* TASK BRIEF
Keep every line of the data below that has the string "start" and present those lines.

* PROVIDED RECORDS
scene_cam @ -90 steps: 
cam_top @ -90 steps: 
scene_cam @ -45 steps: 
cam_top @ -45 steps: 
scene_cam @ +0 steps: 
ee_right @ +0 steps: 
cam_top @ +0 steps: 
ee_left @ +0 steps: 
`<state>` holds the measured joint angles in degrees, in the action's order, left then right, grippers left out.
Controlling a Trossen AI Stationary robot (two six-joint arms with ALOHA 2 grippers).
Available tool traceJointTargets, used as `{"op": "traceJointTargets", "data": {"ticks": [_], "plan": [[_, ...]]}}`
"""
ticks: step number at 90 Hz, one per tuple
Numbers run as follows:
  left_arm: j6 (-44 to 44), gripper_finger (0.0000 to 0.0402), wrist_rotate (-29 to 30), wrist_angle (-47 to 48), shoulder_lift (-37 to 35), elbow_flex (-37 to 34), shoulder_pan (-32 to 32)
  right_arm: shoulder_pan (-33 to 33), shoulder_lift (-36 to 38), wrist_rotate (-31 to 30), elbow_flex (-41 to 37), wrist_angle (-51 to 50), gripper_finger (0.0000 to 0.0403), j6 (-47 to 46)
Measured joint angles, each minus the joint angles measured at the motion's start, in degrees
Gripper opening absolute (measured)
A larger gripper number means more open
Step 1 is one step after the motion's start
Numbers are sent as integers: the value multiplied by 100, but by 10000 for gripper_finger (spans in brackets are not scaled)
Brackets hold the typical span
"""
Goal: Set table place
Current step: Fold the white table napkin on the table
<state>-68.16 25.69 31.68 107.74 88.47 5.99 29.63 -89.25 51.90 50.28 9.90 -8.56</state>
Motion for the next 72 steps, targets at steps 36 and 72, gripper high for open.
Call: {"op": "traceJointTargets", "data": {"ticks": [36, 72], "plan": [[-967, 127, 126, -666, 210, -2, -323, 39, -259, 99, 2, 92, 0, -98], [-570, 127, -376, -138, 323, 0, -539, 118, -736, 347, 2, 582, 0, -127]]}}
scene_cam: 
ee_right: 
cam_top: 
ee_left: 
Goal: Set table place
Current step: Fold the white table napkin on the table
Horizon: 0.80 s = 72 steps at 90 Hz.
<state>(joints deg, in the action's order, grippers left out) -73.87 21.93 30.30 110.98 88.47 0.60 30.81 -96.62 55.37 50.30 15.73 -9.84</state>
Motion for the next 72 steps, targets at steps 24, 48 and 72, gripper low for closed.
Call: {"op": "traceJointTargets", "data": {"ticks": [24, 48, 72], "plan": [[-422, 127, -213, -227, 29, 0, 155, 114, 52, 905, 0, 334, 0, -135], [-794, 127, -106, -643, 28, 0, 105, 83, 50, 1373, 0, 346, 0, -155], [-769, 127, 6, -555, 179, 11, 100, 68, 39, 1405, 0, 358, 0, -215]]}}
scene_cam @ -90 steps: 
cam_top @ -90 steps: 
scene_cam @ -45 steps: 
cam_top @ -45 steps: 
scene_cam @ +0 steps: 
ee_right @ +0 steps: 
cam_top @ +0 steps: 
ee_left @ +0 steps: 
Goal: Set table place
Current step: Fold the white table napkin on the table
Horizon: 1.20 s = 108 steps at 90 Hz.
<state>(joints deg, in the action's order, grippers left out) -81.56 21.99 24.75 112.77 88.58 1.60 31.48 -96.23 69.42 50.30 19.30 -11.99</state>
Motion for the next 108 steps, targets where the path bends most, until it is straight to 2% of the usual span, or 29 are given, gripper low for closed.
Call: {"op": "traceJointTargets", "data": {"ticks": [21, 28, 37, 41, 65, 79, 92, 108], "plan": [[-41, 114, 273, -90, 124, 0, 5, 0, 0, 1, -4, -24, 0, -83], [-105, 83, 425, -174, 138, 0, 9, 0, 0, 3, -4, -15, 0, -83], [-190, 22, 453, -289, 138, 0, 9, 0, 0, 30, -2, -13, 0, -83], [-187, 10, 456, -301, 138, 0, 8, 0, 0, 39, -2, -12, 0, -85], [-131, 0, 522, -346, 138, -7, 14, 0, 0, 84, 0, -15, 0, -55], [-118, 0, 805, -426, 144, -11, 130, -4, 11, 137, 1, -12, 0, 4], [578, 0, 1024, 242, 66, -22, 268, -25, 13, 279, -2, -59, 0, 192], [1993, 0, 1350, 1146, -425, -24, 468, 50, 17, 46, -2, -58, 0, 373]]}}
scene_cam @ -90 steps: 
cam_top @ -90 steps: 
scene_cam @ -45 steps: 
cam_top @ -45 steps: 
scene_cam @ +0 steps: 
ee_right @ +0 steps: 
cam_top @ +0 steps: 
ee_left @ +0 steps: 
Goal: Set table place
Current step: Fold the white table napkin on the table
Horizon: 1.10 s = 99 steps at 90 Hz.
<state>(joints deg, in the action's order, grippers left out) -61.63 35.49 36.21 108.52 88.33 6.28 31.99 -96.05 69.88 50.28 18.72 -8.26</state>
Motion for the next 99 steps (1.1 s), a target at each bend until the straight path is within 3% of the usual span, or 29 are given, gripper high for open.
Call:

* RESULT BELOW
Measured joint angles, each minus the joint angles measured at the motion's start, in degrees
Step 1 is one step after the motion's start

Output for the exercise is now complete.